Near-Term Picture Darkens
Evolving news and data compels me to entertain a more challenging near-term view of the Coronavirus outbreak. I don’t want to come across as too negative, as I am still approaching from the perspective of a long term investor. That said, even if containment is achieved in the next month (increasingly unlikely), it is probable that supply and demand shocks will have a marked impact on the global economy. The risk is also increasing of a global pandemic. The more widely the virus spreads, the greater the impact. It is not the virus itself that is so damaging, it is the strong measures taken to contain or minimize the outbreak that are creating significant economic costs. The number of cases outside of China are growing and are geographically diverse which raises alarms and creates the perception that it could break out anywhere. It didn’t help that the U.S. CDC stated that "it's not so much a question of if this will happen anymore, but more really a question of when it will happen — and how many people in this country will have severe illness." All of this suggests that the market’s fears and uncertainties are not going to subside for at least a few months. Volatility is likely to remain elevated with some investors choosing to abandon equities due to fear of short-term losses.

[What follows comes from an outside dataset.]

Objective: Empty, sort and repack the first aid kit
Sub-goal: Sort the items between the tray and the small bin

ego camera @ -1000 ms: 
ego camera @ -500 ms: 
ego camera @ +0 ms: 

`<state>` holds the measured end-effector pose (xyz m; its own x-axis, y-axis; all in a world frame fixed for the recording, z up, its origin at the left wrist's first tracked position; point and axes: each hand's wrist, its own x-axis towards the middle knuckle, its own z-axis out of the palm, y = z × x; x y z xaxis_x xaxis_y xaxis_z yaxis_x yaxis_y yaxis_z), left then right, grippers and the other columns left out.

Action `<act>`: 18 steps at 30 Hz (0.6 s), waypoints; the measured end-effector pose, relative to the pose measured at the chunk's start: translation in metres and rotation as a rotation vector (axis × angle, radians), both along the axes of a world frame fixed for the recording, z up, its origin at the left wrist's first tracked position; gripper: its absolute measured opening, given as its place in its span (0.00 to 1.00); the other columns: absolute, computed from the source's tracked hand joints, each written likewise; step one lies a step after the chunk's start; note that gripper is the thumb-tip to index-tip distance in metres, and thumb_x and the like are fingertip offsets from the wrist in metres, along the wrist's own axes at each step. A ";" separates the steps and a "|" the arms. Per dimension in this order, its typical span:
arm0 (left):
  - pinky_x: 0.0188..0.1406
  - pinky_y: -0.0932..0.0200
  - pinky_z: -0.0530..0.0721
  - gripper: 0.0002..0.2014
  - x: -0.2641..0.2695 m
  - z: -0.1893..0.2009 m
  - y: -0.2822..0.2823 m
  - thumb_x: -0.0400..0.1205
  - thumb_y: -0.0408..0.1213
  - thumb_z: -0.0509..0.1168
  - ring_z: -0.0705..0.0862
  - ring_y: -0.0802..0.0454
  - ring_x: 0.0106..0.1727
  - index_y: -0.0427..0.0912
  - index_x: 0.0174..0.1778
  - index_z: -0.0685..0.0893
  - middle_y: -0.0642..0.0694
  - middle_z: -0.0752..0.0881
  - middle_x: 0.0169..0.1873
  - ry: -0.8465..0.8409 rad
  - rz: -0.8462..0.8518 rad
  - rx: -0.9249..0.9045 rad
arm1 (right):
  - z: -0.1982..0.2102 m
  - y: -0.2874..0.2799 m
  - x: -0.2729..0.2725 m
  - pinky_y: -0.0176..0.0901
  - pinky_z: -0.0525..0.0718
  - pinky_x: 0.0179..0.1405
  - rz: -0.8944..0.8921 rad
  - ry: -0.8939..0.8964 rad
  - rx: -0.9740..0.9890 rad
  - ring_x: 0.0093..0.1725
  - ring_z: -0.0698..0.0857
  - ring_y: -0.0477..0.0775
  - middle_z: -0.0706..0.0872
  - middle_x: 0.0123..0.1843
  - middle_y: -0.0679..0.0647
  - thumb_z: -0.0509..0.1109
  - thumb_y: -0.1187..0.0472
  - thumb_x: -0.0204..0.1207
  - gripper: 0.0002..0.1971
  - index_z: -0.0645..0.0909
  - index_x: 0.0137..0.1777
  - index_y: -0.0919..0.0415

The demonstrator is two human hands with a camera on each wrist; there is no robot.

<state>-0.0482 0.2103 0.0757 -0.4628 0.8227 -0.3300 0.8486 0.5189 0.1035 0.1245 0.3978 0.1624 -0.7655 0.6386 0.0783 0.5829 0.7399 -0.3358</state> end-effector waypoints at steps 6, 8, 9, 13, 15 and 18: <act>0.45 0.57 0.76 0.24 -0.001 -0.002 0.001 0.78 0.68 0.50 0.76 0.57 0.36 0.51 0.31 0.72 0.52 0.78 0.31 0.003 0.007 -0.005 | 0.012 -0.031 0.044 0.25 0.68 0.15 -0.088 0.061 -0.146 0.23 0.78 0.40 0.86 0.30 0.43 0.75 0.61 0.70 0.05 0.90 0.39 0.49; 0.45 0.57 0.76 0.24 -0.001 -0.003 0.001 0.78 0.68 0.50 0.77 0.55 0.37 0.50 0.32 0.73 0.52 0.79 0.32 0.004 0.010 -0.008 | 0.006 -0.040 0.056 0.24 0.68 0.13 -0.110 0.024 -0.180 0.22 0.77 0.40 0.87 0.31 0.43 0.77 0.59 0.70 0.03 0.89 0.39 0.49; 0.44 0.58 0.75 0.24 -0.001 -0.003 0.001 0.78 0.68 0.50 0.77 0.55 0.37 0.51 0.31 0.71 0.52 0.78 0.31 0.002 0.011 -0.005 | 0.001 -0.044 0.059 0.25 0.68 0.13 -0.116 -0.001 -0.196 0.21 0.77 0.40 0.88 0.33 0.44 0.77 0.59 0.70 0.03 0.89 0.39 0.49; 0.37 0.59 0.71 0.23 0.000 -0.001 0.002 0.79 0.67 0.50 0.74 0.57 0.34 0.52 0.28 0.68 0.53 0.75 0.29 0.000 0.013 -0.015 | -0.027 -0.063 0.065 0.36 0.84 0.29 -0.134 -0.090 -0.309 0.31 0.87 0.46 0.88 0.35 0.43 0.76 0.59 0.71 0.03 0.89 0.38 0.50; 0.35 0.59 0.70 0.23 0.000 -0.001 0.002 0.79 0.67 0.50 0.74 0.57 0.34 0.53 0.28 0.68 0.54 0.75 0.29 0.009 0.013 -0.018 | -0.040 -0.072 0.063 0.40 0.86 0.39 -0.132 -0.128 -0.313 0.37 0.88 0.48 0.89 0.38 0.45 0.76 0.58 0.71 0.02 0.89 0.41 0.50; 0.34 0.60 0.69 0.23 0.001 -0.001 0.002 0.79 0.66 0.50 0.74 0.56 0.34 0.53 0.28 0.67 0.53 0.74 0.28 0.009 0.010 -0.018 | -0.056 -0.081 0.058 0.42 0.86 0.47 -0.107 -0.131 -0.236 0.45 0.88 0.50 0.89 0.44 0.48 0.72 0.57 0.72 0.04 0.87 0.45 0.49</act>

Wash Your Hands & Take a Breath – Expanding Our Horizon
Instead of getting caught up in the day-to-day and month-to-month, which are tremendously difficult to predict, it is useful to think about where we could be a year from now.
- A year from now, if not sooner, it is very likely that a treatment will have been found for COVID-19 and availability of that treatment is increasing. That should meaningfully reduce the fear of this virus and reduce the need (and economic cost) to contain it.
- A year from now, we are also likely to be reading about different vaccine trials and becoming hopeful about their availability.
- Some economies may be coming out of a mild recession (Italy, Japan and Germany are pretty close to falling into a recession), but there will be a tremendous amount of pent up demand for goods and services built up over the past year (around the globe). As fears and containment efforts die down, anticipation of the unleashing of that pent-up demand will stir risk assets.
- Meanwhile, should Trump still be in office, he is likely to be opening the fiscal floodgates with tax cuts and infrastructure spending galore.
It's easy to become consumed with the short-term impacts on the value of our portfolios when traumatic events occur. We may be best served by re-focusing our lenses on longer horizons and taking steps like those laid out below.
I see three rational actions for most investors to take now depending on their situations.
- For investors who are well diversified with investment exposures in line with their strategic allocations, this seemingly indiscriminate sell-off has created a lot of opportunities for active managers. Prefer Active over Passive.
- For investors with long-term goals that have been raising cash due to late cycle fears, now may be an appropriate time to consider deploying capital – but not all at once. Averaging-in over time is more psychologically palatable for most investors, particularly in times of market trauma.
- Investors that have let their winners run (perhaps due to reluctance to pay taxes), should recognize that their allocations may be out of sync with their risk capacity. Some may feel it’s too late with the market already pulling back so dramatically – but the reality is that most equities have retraced less than six months of price-run up.